A shift in German policy? Not so fast!

The ECB didn’t take any action at its governing council meeting this past Thursday, but that does not mean nothing happened. ECB president Mario Draghi gave the clearest signal yet that the central bank is committed to using unconventional policies—including controversial quantitative easing (QE)—to address low inflation in the eurozone.

This is the first time the ECB has ever admitted to having serious discussions about QE. Draghi’s comments came off the back of an admission by the biggest opponent to QE—head of the German Bundesbank, Jens Weidmann—that such a policy might be necessary.

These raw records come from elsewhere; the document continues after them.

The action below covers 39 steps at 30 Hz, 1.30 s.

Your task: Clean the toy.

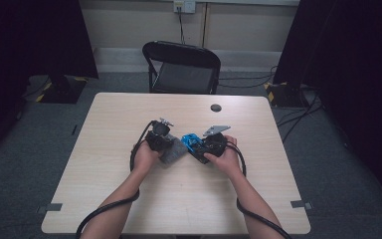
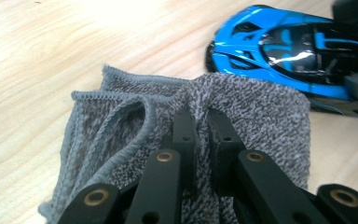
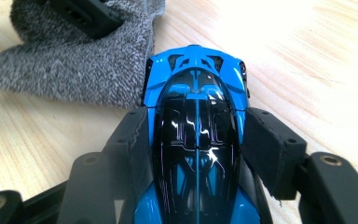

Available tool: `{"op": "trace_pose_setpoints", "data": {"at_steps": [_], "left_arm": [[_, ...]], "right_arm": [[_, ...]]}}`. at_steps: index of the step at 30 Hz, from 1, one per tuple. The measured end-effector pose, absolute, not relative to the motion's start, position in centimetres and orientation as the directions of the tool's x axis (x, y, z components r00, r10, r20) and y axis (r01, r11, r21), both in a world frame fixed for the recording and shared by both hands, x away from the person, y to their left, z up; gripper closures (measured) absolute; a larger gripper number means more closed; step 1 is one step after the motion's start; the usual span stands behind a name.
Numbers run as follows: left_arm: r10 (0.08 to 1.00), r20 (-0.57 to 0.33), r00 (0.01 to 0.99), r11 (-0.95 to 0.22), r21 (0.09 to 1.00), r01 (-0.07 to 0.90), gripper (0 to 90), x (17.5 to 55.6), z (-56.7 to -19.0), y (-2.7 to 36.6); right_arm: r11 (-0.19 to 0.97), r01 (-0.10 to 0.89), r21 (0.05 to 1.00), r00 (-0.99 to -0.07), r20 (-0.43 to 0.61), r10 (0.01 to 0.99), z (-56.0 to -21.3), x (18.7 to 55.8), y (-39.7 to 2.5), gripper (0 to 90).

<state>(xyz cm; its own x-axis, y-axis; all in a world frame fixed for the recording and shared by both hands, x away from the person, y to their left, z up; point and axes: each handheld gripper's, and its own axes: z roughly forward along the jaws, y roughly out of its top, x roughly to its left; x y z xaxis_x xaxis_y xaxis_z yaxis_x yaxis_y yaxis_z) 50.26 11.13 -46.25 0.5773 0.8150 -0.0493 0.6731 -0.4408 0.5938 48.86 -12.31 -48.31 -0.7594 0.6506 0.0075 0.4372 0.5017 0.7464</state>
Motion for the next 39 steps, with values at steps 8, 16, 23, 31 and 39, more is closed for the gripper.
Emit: {"op": "trace_pose_setpoints", "data": {"at_steps": [8,16,23,31,39], "left_arm": [[0.842,-0.054,0.536,-0.404,0.596,0.694,83.6,51.5,-46.3,11.5],[0.861,-0.042,0.507,-0.385,0.597,0.704,83.7,52.4,-46.3,12.0],[0.877,-0.055,0.477,-0.351,0.605,0.715,83.7,52.7,-45.9,13.2],[0.849,-0.05,0.527,-0.379,0.637,0.671,84.0,51.3,-43.7,13.7],[0.765,-0.055,0.642,-0.455,0.659,0.599,84.1,47.2,-41.8,13.0]], "right_arm": [[0.501,0.437,0.747,-0.76,0.008,0.65,-48.3,48.9,-12.3,42.0],[0.495,0.437,0.751,-0.76,0.013,0.65,-48.4,48.9,-12.4,42.0],[0.494,0.437,0.752,-0.76,0.015,0.65,-48.4,48.9,-12.4,42.0],[0.492,0.438,0.753,-0.76,0.017,0.65,-48.4,48.8,-12.4,42.0],[0.501,0.437,0.747,-0.76,0.008,0.65,-48.3,48.8,-12.3,42.0]]}}
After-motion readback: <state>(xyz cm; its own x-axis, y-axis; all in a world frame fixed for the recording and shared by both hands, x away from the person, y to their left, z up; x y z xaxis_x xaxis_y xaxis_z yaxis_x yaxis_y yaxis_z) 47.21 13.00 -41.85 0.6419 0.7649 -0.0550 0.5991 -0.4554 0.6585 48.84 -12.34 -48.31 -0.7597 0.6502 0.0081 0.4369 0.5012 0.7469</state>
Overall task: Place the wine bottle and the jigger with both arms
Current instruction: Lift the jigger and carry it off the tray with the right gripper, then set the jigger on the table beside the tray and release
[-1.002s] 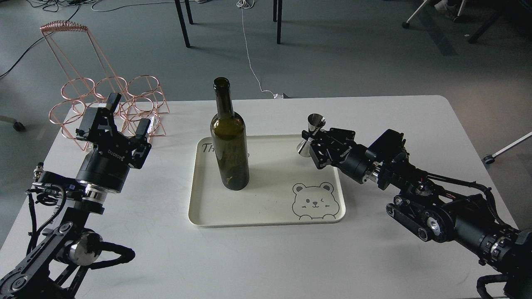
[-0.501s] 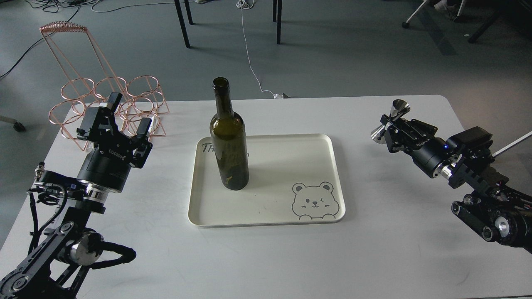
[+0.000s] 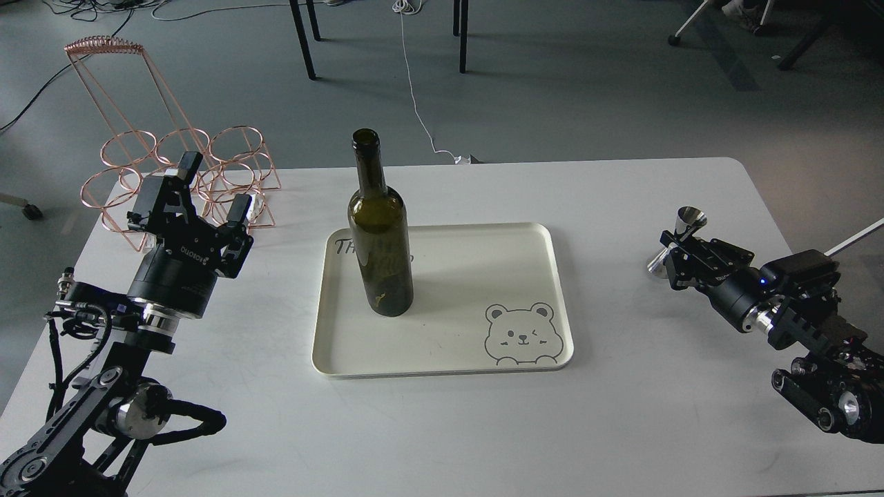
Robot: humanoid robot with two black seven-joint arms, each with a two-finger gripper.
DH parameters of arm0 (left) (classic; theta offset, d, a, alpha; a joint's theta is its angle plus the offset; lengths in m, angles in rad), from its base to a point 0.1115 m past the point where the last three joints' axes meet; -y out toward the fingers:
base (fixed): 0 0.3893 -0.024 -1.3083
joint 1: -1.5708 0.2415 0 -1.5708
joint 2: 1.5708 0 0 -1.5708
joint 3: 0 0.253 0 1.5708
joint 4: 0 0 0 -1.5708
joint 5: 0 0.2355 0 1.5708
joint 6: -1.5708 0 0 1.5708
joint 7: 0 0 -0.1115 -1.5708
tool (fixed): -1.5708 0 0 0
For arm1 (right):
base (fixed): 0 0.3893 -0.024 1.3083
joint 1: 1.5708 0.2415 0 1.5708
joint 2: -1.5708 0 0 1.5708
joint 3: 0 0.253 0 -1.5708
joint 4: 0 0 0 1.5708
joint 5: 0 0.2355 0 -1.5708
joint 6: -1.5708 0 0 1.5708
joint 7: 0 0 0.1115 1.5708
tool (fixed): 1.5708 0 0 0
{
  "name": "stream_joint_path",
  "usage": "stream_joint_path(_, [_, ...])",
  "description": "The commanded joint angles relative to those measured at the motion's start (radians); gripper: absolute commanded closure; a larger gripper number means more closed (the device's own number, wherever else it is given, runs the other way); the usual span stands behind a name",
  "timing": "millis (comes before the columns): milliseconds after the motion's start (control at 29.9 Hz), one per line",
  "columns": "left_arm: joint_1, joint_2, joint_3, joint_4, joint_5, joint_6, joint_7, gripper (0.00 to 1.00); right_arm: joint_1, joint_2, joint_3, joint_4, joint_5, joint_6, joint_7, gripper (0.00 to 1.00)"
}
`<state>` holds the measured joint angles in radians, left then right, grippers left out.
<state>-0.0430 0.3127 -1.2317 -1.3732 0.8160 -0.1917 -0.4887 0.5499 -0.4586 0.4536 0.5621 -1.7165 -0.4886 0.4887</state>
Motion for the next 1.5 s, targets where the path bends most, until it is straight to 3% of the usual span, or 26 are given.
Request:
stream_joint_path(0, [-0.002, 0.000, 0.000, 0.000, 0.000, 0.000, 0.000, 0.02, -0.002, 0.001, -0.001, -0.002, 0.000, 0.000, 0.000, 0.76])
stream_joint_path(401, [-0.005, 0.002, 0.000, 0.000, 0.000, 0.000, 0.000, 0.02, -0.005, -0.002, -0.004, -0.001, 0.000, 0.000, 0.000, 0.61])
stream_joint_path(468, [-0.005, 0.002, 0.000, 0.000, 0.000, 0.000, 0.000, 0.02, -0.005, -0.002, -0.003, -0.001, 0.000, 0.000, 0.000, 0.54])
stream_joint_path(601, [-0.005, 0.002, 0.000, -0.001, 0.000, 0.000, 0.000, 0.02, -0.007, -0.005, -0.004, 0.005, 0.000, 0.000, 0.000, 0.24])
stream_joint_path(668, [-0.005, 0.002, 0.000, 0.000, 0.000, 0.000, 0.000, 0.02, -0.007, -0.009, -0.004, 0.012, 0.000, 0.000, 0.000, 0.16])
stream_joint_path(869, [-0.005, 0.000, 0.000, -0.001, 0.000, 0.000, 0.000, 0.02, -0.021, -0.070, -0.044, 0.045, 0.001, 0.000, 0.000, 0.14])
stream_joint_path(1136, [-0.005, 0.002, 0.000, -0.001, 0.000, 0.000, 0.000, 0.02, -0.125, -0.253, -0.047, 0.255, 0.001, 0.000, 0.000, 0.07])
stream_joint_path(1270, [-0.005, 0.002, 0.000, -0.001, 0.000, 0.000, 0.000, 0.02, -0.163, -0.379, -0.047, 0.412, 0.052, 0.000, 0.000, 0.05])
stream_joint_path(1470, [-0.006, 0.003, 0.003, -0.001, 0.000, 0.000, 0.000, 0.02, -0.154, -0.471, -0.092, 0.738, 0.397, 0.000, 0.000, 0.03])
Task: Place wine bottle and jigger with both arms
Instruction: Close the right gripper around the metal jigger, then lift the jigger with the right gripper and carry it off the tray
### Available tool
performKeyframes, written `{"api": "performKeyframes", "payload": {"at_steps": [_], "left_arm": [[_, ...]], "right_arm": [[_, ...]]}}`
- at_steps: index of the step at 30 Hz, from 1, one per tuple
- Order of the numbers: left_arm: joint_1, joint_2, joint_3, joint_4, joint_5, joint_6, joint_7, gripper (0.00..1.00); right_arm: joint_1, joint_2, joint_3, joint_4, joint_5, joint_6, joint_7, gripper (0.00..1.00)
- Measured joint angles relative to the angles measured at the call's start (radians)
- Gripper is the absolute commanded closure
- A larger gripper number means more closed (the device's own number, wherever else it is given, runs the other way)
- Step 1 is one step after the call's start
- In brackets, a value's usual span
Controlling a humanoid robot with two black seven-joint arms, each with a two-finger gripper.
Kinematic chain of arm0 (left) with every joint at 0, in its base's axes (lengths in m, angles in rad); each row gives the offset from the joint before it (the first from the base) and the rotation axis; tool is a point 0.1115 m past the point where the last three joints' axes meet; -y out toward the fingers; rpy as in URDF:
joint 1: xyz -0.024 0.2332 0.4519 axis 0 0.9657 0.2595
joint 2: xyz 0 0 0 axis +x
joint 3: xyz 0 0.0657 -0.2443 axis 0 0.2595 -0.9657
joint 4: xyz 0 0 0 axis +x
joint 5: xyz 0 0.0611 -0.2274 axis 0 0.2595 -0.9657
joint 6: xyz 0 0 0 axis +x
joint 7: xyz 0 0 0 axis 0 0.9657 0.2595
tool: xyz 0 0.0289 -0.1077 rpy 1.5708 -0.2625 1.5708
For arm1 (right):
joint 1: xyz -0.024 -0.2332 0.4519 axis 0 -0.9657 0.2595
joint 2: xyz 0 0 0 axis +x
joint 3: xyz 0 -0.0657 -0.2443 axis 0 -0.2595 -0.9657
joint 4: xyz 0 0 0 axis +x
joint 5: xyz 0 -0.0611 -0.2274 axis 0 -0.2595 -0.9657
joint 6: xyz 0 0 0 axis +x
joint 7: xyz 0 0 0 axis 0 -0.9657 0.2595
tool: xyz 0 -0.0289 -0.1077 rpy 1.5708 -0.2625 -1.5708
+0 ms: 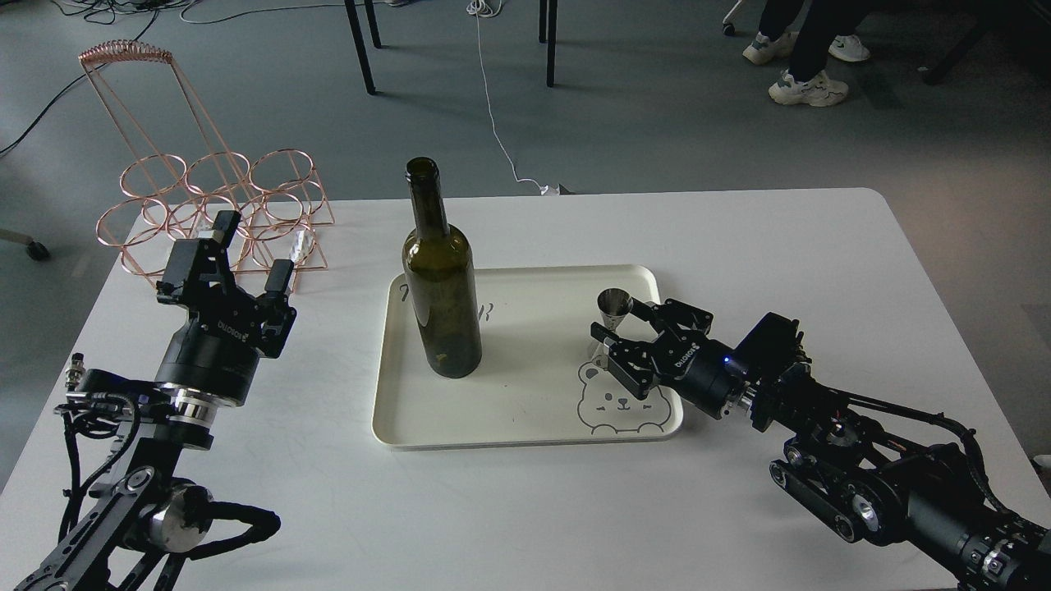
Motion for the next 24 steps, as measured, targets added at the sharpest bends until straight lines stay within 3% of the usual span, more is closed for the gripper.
{"api": "performKeyframes", "payload": {"at_steps": [6, 9, 17, 24], "left_arm": [[0.0, 0.004, -0.001, 0.0, 0.0, 0.0, 0.0, 0.02], [0.0, 0.006, -0.001, 0.0, 0.0, 0.0, 0.0, 0.02], [0.0, 0.009, -0.002, 0.0, -0.001, 0.001, 0.0, 0.02], [0.0, 0.01, -0.002, 0.0, -0.001, 0.001, 0.0, 0.02]], "right_arm": [[0.0, 0.006, 0.0, -0.002, 0.0, 0.0, 0.0, 0.47], [0.0, 0.011, 0.0, -0.003, 0.0, 0.0, 0.0, 0.58], [0.003, 0.018, 0.0, -0.015, 0.0, 0.0, 0.0, 0.75], [0.016, 0.017, 0.003, -0.014, 0.0, 0.0, 0.0, 0.8]]}}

Weidmann’s admission flies in the face of German monetary orthodoxy. It is practically in the German DNA to be allergic to anything that might risk stoking hyperinflation. With Eurozone inflation decelerating to 0.5%–compared with a target of just under 2%–in March, hyperinflation is hardly a concern.
Some have hailed these recent developments as a fundamental shift in the German approach to the eurozone crisis. But they are misreading the signs. While QE by the ECB is more likely today than it was a year ago, Weidmann’s comments were merely an attempt to shift investor expectations so the overvalued euro might weaken.
Macro Approach More of the Same
More importantly, Germany’s macroeconomic approach to the eurozone crisis has not shifted at all.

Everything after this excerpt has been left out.